Van Eck’s Market Vectors Small Cap ETF (NYSEARCA:GERJ) for example, gives exposure to German innovation and niche market strengths synonymous with strong export demand and solid domestic consumption. German exports have flooded Europe and the world and remain the most sought after within its own borders. The top represented sectors in this fund are industrial, information technology, machine tools, local market consumer discretionaries and financials. Small cap fund companies comprise a vast majority of the German economy and they employ 70% of the German workforce.

By contrast, iShares MSCI German Index Fund (NYSEARCA:EWG) seeks to replicate the performance of the greater German equity market. As the second largest exporter on the globe (far and away the largest exporter in Europe), Germany is in a position to benefit from a weaker Euro as a diminished single currency is favorable for exports. EWG indexes 51 German firms including; industrial giants Siemens (SI), Volkswagen, and Daimler. Pharmaceuticals such as Bayer (OTCPK:BAYZF) and Merck (NYSE:MRK). Financials such as Deutsche Bank (NYSE:DB), Hannover, and Commerze-Bank and such popular consumer discretionaries like Addias, Puma and Porsche.

The New Germany Fund (NYSE:GF) is a closed-end fund, administered by Deutsche Bank that specializes in medium and small German companies that have been viewed to carry the banner of German innovation and precision. These designated small and mid-sized capped funds have been traditionally been better able to adapt and navigate mercurial economic swings. Does this week’s failure of a German Bond auction signify that, like Greece and Italy, German sovereign debt is at risk? Or reward? In either case, Pimco’s German Bond Index ETF (NYSEARCA:BUND) and Powershares D.B. German Bund ETN (NYSEARCA:BUNL) and 3x German Futures (NYSEARCA:BUNT) remain vehicles whereby one can gain access to what is still the eurozone’s most highly rated AAA country.
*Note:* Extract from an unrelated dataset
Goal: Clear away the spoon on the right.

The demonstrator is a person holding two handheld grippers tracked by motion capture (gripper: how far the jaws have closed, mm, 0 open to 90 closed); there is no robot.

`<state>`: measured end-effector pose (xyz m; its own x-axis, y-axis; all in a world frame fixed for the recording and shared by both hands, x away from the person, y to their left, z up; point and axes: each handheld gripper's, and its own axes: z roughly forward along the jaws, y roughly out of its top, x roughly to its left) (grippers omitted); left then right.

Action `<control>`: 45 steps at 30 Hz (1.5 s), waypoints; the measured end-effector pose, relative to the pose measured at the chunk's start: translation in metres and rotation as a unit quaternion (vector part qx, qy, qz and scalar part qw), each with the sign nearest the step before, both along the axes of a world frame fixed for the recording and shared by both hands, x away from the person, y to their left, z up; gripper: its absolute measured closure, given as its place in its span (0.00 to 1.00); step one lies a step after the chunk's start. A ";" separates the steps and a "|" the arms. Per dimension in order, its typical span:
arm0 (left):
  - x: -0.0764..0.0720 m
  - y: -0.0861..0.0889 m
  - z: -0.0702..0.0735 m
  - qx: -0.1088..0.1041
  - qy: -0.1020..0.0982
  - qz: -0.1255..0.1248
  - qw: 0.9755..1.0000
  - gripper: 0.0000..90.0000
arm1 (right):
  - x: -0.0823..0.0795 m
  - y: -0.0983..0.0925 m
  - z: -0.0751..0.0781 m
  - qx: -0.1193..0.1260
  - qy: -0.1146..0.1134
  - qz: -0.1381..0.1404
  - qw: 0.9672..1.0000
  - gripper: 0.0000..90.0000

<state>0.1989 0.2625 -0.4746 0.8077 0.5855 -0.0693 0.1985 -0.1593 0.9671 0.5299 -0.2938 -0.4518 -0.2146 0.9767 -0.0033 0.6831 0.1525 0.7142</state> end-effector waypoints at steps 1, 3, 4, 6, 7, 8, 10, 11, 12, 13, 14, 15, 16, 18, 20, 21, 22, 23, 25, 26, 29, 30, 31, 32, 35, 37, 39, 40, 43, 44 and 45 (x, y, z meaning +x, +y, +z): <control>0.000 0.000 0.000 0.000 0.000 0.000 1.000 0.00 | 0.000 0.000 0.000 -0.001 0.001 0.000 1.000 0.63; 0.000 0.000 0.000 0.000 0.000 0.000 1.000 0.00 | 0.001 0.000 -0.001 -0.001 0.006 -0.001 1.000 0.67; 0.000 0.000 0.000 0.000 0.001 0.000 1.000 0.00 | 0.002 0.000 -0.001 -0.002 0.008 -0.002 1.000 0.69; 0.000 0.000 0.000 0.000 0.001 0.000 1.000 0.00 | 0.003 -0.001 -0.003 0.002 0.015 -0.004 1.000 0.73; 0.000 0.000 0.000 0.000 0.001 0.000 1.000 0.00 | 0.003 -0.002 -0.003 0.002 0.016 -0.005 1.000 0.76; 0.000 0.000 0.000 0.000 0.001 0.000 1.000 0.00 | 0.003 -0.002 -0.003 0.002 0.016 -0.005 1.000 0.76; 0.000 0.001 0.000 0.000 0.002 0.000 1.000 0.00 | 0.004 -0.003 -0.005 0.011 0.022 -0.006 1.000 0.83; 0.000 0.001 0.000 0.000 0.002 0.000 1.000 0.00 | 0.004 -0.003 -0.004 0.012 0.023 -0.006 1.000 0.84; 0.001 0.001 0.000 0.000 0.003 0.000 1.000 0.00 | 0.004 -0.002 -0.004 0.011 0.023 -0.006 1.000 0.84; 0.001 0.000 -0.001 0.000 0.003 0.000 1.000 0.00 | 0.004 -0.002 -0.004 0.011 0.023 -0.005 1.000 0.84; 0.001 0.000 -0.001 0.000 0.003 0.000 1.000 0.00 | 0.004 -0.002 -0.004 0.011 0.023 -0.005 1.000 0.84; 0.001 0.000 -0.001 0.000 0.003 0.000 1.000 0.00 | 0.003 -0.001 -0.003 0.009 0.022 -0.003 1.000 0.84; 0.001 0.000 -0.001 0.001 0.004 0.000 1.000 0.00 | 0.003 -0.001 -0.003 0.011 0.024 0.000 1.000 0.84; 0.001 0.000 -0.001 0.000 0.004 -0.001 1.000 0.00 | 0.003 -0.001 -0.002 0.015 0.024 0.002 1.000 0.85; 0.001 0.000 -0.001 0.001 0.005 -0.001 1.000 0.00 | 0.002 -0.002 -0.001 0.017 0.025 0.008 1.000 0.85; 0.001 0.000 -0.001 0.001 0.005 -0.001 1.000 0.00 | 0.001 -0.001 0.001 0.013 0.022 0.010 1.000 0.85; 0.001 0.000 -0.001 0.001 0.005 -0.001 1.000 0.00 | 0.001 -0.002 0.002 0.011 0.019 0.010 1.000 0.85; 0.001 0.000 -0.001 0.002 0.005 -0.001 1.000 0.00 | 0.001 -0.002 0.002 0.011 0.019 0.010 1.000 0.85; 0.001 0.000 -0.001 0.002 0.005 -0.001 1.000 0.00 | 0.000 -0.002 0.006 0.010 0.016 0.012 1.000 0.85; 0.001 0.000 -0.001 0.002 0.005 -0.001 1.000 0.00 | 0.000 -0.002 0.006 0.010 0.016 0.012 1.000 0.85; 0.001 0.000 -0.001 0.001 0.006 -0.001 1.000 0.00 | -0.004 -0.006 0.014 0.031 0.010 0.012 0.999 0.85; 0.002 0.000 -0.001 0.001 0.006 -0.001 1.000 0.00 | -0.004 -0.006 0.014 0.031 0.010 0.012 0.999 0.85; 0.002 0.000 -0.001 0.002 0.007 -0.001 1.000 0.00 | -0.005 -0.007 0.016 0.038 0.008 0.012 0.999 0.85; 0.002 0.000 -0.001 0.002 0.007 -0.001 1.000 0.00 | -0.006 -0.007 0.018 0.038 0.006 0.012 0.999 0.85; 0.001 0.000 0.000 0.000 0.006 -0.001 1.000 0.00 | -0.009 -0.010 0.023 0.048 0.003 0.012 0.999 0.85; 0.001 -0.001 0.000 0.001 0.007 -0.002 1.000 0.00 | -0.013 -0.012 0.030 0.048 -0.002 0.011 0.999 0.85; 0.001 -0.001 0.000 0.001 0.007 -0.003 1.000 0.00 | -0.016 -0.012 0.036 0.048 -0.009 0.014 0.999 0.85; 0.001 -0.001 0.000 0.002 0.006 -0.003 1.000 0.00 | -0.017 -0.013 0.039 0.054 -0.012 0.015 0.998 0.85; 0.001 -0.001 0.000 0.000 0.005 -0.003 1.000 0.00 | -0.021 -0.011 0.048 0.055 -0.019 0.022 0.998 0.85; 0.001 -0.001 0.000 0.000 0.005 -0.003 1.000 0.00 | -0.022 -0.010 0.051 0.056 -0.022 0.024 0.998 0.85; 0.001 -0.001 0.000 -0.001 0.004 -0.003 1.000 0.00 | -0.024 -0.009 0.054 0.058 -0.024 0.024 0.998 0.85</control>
Economic problems have never been far from the surface in most narratives in modern German history. Once again, the German people find themselves at the apogee of yet another economic crisis with potential widespread consequences. The question we have to ask ourselves as investors is at what point on the Spangler failure/success paradigm are we located? Is the fiscal trajectory such that we are living through a crisis of transition to perhaps a new market model? Are the investment tools available flexible, transparent and comprehensive enough to afford wise investment decisions? These are questions that have historically been asked of the German people…perhaps we should consider their legacy.

Disclosure: I have no positions in any stocks mentioned, and no plans to initiate any positions within the next 72 hours.